_Work request_
Repeat the stretch of entries below from the line with "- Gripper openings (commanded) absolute" through the line with "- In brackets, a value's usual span". Include both ends and add nothing.

_Records for processing_
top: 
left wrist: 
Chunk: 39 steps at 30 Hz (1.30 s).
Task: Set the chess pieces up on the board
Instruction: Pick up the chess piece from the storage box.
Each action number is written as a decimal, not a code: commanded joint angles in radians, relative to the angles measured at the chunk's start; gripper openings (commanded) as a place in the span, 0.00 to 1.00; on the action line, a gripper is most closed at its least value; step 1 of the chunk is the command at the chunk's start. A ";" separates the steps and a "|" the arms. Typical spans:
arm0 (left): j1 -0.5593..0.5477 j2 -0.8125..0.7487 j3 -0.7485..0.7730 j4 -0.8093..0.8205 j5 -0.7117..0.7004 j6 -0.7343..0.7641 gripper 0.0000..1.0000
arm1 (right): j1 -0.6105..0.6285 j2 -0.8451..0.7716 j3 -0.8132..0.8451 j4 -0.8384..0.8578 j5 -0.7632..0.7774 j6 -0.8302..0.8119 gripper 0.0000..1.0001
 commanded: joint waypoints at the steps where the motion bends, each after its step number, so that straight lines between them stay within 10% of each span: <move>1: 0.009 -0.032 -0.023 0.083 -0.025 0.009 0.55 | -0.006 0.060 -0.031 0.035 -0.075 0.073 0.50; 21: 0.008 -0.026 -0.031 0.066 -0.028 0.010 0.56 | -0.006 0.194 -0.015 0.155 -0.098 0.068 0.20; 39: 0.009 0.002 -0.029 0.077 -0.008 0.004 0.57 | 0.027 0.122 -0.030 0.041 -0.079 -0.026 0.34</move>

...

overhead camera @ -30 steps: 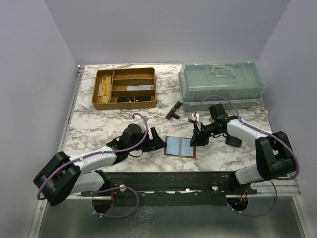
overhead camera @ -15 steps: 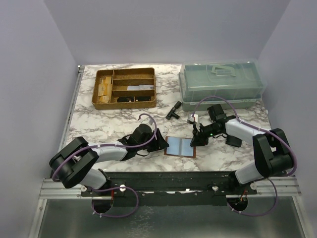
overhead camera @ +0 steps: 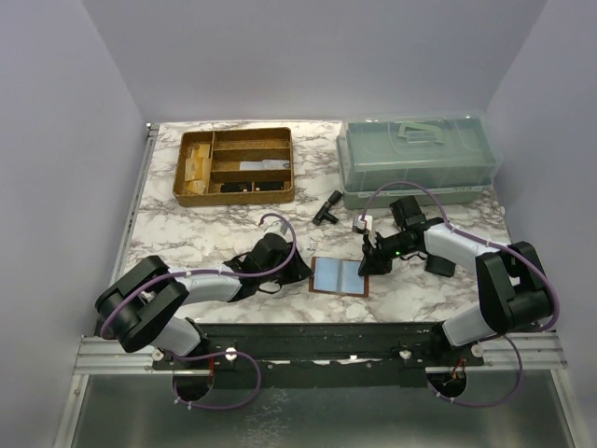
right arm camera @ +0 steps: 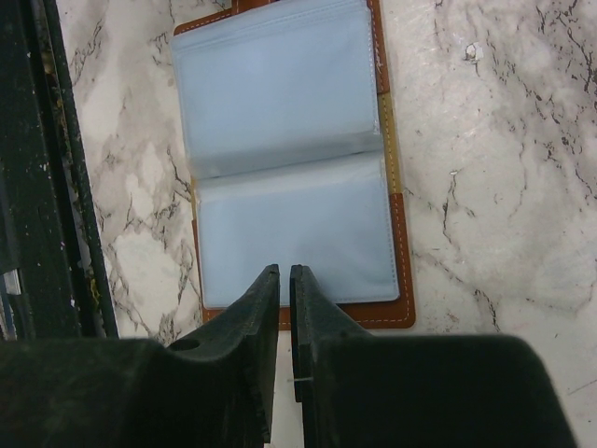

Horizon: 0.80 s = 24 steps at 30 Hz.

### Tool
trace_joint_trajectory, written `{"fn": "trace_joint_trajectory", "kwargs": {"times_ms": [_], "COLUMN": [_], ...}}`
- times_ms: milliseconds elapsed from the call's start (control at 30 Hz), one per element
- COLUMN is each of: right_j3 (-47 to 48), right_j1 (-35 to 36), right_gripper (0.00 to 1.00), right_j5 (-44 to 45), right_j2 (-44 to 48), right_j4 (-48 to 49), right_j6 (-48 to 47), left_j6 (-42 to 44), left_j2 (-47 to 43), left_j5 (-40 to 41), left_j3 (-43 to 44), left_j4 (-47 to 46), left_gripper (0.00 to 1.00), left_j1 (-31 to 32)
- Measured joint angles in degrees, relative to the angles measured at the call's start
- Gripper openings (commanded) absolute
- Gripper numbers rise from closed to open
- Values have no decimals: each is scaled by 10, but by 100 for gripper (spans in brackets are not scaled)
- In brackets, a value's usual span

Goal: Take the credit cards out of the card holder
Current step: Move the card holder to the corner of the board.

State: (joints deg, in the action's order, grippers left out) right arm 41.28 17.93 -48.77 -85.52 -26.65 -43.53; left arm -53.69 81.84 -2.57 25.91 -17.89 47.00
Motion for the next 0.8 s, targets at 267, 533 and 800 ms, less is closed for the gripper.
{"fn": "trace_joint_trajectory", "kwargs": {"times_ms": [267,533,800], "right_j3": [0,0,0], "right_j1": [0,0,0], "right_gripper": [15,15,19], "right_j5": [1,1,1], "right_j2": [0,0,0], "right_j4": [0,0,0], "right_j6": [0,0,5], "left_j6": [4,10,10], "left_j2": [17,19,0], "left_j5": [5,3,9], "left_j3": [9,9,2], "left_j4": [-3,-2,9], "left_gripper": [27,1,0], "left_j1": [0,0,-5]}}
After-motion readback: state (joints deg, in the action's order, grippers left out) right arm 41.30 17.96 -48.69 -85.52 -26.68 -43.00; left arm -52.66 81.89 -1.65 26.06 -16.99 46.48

_Result_
- Gripper openings (commanded) absolute
- Gripper numbers rise from closed to open
- Values have no decimals: each is scaled by 10, but by 100 for gripper (spans in brackets are not scaled)
- In brackets, a value's usual span

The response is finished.